Saturday October 10 2015

The ongoing mass restructuring at the Uganda National Roads Authority (UNRA) is expected to bring reforms and improve efficiency but the exercise comes with a huge cost to the taxpayer.

The authority seeks to nearly double the staff numbers and put in place a new salary structure that can compete in the market. Besides 80 senior managers who were sacked in June, another 890 staff were given notice of collective termination at the end of September.

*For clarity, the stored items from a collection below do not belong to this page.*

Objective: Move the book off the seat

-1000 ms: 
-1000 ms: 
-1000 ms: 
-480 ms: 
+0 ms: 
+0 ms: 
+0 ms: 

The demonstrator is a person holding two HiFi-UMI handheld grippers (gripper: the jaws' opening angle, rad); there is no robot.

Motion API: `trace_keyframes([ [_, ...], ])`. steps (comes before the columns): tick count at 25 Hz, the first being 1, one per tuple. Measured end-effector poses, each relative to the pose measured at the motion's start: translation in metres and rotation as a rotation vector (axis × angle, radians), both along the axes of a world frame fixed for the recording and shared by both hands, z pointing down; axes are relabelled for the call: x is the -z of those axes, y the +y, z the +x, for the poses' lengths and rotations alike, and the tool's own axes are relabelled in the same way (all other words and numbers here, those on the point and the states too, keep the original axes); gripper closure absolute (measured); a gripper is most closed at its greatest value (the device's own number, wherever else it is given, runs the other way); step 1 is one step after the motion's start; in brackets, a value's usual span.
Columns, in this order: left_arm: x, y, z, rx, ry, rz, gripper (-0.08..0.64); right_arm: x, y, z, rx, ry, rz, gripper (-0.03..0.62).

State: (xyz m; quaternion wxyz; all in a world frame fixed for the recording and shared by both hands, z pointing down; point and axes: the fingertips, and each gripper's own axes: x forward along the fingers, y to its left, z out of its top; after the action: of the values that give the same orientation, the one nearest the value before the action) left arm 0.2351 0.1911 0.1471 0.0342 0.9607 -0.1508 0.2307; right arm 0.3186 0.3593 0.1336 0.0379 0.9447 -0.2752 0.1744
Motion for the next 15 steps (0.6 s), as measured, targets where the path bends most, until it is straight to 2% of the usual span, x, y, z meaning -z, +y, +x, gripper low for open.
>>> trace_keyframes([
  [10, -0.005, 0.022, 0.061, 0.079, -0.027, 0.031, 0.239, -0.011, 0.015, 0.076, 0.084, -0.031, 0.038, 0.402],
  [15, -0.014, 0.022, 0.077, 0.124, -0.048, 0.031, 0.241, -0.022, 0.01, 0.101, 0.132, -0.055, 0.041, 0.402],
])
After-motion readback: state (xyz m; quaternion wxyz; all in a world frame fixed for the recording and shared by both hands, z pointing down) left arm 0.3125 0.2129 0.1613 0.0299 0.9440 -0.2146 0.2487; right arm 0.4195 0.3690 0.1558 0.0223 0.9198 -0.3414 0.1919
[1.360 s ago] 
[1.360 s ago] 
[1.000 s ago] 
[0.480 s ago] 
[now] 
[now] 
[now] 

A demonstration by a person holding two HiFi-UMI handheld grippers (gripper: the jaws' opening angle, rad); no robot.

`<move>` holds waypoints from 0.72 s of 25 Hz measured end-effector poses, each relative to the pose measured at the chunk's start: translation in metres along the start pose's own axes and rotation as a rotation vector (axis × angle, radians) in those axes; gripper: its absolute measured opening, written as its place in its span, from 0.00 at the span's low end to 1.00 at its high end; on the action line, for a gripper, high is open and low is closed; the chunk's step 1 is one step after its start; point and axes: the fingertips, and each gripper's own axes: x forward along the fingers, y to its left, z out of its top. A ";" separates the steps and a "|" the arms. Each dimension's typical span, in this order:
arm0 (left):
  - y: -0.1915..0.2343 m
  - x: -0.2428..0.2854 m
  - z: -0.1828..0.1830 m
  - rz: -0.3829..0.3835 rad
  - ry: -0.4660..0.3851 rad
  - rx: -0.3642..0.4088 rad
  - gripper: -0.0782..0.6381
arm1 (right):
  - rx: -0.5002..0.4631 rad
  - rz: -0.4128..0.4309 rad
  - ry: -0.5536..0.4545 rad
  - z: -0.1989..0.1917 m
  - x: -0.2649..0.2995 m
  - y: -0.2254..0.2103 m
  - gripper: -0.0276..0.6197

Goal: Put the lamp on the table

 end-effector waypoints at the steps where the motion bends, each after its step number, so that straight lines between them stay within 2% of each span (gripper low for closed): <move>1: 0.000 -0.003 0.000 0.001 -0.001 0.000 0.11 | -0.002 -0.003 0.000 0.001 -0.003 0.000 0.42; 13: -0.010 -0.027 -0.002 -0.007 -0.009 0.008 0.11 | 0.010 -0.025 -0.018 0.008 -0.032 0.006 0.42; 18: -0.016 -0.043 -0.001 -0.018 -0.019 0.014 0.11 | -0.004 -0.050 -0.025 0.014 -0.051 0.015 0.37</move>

But the latter were told to reapply as the authority seeks to clean up and build a robust team of 1,736 staff.

Relative to the existing staff, 1,736 is a big number and will take a chunk of tax money, but it is informed by the need to handle most of the work in-house, UNRA executive director Allen Kagina said.

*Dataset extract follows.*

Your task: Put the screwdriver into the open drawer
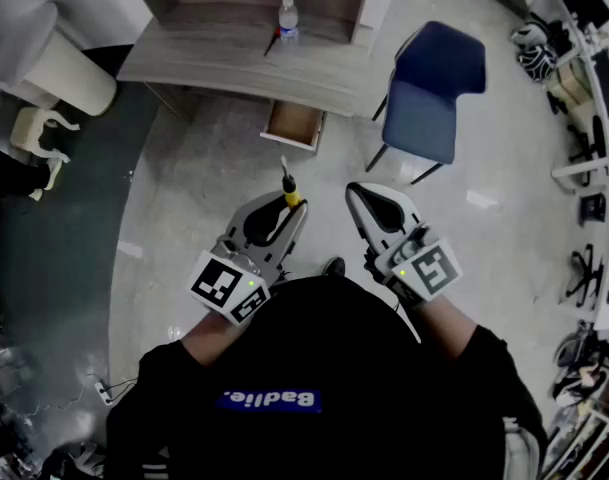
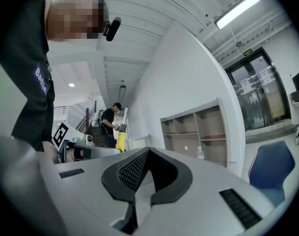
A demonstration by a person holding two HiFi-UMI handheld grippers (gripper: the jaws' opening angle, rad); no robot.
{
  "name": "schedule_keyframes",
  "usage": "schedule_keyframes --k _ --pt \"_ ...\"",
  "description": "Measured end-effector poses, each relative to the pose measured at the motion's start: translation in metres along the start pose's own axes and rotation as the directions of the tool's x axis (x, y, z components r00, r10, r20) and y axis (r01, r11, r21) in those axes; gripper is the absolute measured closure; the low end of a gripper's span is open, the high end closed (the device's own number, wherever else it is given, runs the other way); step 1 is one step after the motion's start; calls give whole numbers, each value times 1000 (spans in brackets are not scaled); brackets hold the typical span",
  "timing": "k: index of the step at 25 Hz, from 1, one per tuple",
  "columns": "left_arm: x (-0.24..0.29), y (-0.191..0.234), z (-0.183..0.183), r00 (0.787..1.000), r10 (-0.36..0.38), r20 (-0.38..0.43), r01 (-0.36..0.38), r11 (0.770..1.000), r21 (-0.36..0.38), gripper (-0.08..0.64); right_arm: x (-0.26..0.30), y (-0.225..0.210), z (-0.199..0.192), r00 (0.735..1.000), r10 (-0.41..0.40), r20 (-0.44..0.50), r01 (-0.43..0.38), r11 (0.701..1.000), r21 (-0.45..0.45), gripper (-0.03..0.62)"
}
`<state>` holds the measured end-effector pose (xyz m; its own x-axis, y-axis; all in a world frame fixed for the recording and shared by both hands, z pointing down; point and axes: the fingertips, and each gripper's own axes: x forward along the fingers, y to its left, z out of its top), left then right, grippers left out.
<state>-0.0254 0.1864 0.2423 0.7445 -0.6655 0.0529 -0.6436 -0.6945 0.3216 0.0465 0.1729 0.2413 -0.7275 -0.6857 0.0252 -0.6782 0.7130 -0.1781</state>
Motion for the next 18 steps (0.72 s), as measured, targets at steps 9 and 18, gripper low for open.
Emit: schedule_keyframes --k 9,18 --pt "-4 -6 -4 1000 1 0 -1 1000 2 482 -6 5 -2 1000 2 6 -2 1000 -1 565" --pt "-4 -16 -7 1000 11 1 -11 1000 3 482 -14 7 -2 1000 25 -6 -25 1000 9 565"
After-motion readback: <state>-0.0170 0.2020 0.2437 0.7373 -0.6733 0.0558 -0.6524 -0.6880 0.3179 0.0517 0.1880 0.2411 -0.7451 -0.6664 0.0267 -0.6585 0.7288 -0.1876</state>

“The wage bill will be higher because we are trying to bring here some of the functions, such as supervision, design of roads and bridges...these were previously outsourced,” Ms Kagina told The EastAfrican.  

At 18.2 per cent of total resource allocations in the 2015/16 budget, translating into Ush3.32 trillion ($910 million), the road transport sector already takes the lion’s share of budget allocations, but Ms Kagina also indicated that UNRA still needs to recruit and retain the best workforce available in the market.

UNRA board of directors chairperson Angela Kiryabwire Kanyima, who signed the notice of comprehensive restructuring on September 29, said although the authority had since its creation in 2008 executed a number of good road projects, it needed to operate like a modern business.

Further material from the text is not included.